__What you are asked to do__
Copy, from the material below, each line that contains the word "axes".

[The data Boundary: Start]

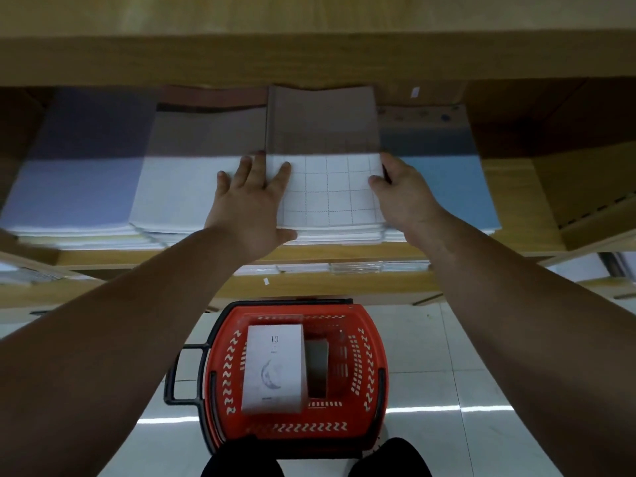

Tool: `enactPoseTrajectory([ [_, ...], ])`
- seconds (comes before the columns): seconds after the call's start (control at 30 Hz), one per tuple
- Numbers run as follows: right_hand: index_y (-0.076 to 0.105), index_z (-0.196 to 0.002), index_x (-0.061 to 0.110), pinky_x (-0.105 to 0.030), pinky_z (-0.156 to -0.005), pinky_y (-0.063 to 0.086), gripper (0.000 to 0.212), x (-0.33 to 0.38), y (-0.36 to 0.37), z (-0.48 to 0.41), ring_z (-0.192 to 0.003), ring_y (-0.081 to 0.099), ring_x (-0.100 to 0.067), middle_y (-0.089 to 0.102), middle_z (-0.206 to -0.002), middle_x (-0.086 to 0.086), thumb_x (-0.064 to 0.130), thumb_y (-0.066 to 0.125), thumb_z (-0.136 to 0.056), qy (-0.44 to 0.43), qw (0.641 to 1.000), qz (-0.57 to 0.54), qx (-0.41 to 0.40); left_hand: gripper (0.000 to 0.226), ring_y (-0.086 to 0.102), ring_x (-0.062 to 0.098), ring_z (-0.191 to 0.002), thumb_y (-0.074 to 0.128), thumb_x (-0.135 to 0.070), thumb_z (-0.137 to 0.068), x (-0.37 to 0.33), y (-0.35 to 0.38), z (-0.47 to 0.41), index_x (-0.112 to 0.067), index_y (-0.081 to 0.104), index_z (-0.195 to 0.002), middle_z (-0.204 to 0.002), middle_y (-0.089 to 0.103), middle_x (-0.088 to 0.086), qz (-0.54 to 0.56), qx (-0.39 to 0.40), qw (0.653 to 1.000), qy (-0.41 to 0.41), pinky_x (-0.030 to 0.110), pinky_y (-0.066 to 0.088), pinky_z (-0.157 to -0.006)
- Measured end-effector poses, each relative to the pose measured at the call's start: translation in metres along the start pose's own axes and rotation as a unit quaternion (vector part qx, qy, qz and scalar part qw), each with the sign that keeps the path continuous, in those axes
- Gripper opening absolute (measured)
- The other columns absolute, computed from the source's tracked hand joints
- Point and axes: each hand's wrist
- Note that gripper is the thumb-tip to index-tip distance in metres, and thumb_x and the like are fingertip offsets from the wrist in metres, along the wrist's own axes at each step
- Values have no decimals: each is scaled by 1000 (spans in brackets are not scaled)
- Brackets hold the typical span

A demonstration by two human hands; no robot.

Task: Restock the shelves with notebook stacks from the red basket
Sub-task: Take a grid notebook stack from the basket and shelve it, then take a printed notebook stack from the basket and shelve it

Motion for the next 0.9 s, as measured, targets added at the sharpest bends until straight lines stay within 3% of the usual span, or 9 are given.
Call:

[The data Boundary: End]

__Finished exercise__
- Measured end-effector poses, each relative to the pose measured at the call's start: translation in metres along the start pose's own axes and rotation as a unit quaternion (vector part qx, qy, qz and scalar part qw), each with the sign that keeps the path continuous, in those axes
- Point and axes: each hand's wrist
- Note that gripper is the thumb-tip to index-tip distance in metres, and thumb_x and the like are fingertip offsets from the wrist in metres, along the wrist's own axes at each step

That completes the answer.